▶ **Information supplied**:
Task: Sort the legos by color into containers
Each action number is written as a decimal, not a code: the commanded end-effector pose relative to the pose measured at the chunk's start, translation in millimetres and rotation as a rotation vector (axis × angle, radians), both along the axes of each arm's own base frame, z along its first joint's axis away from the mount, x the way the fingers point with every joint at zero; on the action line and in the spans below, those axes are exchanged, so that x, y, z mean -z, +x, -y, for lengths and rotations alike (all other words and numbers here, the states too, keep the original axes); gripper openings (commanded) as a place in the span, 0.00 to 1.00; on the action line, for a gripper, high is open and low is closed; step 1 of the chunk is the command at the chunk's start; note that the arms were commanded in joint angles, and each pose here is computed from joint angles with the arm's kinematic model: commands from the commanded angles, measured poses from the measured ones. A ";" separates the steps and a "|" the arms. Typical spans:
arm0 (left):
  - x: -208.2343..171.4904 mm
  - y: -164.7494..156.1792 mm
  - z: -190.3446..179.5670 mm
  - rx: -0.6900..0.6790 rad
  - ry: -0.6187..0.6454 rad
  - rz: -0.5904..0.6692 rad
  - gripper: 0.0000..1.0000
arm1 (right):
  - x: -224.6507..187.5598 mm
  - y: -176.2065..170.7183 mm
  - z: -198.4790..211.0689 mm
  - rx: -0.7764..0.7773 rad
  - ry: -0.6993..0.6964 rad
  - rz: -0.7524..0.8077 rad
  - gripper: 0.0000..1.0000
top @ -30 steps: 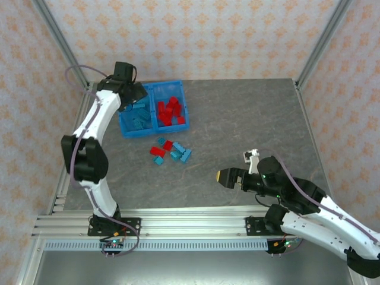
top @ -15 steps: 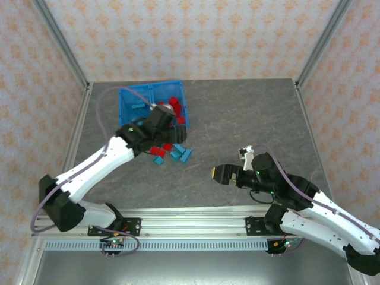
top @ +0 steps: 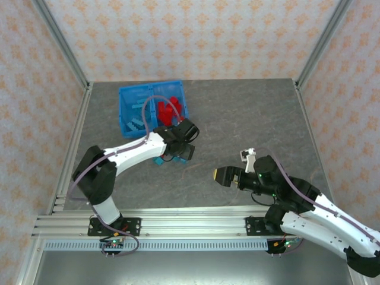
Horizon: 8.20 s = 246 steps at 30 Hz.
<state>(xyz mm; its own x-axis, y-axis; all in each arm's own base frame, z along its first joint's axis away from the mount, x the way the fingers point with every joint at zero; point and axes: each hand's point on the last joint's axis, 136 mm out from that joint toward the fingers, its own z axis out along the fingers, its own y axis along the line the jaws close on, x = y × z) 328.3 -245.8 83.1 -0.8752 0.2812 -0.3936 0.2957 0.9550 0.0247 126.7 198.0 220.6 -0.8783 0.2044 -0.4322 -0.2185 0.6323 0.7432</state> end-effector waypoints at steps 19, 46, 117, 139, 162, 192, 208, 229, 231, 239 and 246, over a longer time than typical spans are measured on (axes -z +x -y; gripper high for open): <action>78.2 -31.4 -2.9 0.039 0.111 -0.150 0.41 | 8.8 0.1 15.5 0.061 -0.023 -0.001 0.99; -117.4 47.8 -81.3 -0.257 -0.050 0.242 0.25 | 2.1 1.0 16.6 0.064 -0.025 0.008 0.99; 57.8 -30.3 -52.5 -0.315 0.143 0.105 0.65 | 35.4 -8.3 19.2 0.059 -0.073 -0.092 0.99; 28.5 -5.2 -64.9 -0.309 0.227 0.202 0.79 | 30.6 -5.1 14.1 0.054 -0.080 -0.095 0.99; 41.9 -12.7 -36.3 -0.284 -0.041 0.061 0.29 | 22.2 -6.8 10.8 0.037 -0.050 -0.085 0.99; -93.6 183.9 -270.9 -0.744 0.311 0.277 0.30 | -3.0 -5.7 2.4 -0.007 0.031 0.002 0.99; -137.3 157.9 -248.6 -0.735 -0.019 0.346 0.60 | -3.0 -2.8 -9.9 -0.025 0.049 -0.022 0.99; -20.4 -58.0 -123.2 -0.277 -0.139 0.154 0.77 | 14.3 0.9 -12.7 -0.001 0.032 -0.065 0.99; -11.0 -53.3 -128.1 -0.279 -0.074 0.143 0.84 | 14.9 0.2 -11.5 0.002 0.032 -0.068 0.99; 37.1 -33.6 -120.7 -0.266 0.020 0.070 0.97 | 16.5 -1.4 -3.8 0.022 0.018 -0.072 0.99; 65.0 -24.0 -114.6 -0.300 0.008 0.037 0.85 | 17.7 -3.4 1.1 0.031 0.011 -0.075 0.99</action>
<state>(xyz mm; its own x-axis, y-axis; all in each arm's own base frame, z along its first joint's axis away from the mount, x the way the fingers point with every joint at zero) 286.5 -131.5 17.4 -0.9253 0.0517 -0.3757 0.0397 0.9984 0.0397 124.1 202.0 202.5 -0.9060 0.2198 -0.3618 -0.1547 0.6237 0.7662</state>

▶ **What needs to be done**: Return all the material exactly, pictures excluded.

▶ **Completed task**:
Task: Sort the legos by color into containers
Each action number is written as a decimal, not a code: the commanded end-effector pose relative to the pose measured at the chunk's start, translation in millimetres and rotation as a rotation vector (axis × angle, radians), both along the axes of each arm's own base frame, z along its first joint's axis away from the mount, x the way the fingers point with every joint at zero; on the action line and in the spans below, those axes are exchanged, so that x, y, z mean -z, +x, -y, for lengths and rotations alike (all other words and numbers here, the states too, keep the original axes); gripper openings (commanded) as a place in the span, 0.00 to 1.00; on the action line, for a gripper, high is open and low is closed; step 1 of the chunk is the command at the chunk's start; note that the arms were commanded in joint angles, and each pose here is computed from joint angles with the arm's kinematic model: commands from the commanded angles, measured poses from the measured ones. A ";" separates the steps and a "|" the arms. Typical spans:
arm0 (left):
  - x: -208.2343..171.4904 mm
  - y: -164.7494..156.1792 mm
  - z: -190.3446..179.5670 mm
  - rx: -0.6900..0.6790 rad
  - ry: -0.6187..0.6454 rad
  - rz: -0.5904..0.6692 rad
  - gripper: 0.0000..1.0000
arm1 (right):
  - x: -224.6507..187.5598 mm
  - y: -176.2065..170.7183 mm
  - z: -198.4790..211.0689 mm
  - rx: -0.7764..0.7773 rad
  - ry: -0.6993..0.6964 rad
  - rz: -0.7524..0.8077 rad
  - gripper: 0.0000..1.0000
top @ -30 steps: 
top @ -15 steps: 
top @ +0 steps: 
Horizon: 8.20 s = 246 steps at 30 Hz.
<state>(xyz mm; its own x-axis, y-axis; all in each arm's own base frame, z along its first joint's axis away from the mount, x the way the fingers point with every joint at zero; point and axes: each hand's point on the last joint's axis, 136 mm out from that joint toward the fingers, its own z axis out along the fingers, its own y axis along the line the jaws close on, x = y × z) 328.3 -245.8 83.1 -0.8752 0.2812 -0.3936 0.2957 0.9550 0.0247 126.7 198.0 220.6 -0.8783 0.2044 -0.4322 -0.2185 0.6323 0.7432</state> end-effector waypoints at steps 19, 46, 117, 139, 162, 192, 208, 229, 231, 239 and 246, over a longer time than typical spans are measured on (axes -z +x -y; gripper high for open): <action>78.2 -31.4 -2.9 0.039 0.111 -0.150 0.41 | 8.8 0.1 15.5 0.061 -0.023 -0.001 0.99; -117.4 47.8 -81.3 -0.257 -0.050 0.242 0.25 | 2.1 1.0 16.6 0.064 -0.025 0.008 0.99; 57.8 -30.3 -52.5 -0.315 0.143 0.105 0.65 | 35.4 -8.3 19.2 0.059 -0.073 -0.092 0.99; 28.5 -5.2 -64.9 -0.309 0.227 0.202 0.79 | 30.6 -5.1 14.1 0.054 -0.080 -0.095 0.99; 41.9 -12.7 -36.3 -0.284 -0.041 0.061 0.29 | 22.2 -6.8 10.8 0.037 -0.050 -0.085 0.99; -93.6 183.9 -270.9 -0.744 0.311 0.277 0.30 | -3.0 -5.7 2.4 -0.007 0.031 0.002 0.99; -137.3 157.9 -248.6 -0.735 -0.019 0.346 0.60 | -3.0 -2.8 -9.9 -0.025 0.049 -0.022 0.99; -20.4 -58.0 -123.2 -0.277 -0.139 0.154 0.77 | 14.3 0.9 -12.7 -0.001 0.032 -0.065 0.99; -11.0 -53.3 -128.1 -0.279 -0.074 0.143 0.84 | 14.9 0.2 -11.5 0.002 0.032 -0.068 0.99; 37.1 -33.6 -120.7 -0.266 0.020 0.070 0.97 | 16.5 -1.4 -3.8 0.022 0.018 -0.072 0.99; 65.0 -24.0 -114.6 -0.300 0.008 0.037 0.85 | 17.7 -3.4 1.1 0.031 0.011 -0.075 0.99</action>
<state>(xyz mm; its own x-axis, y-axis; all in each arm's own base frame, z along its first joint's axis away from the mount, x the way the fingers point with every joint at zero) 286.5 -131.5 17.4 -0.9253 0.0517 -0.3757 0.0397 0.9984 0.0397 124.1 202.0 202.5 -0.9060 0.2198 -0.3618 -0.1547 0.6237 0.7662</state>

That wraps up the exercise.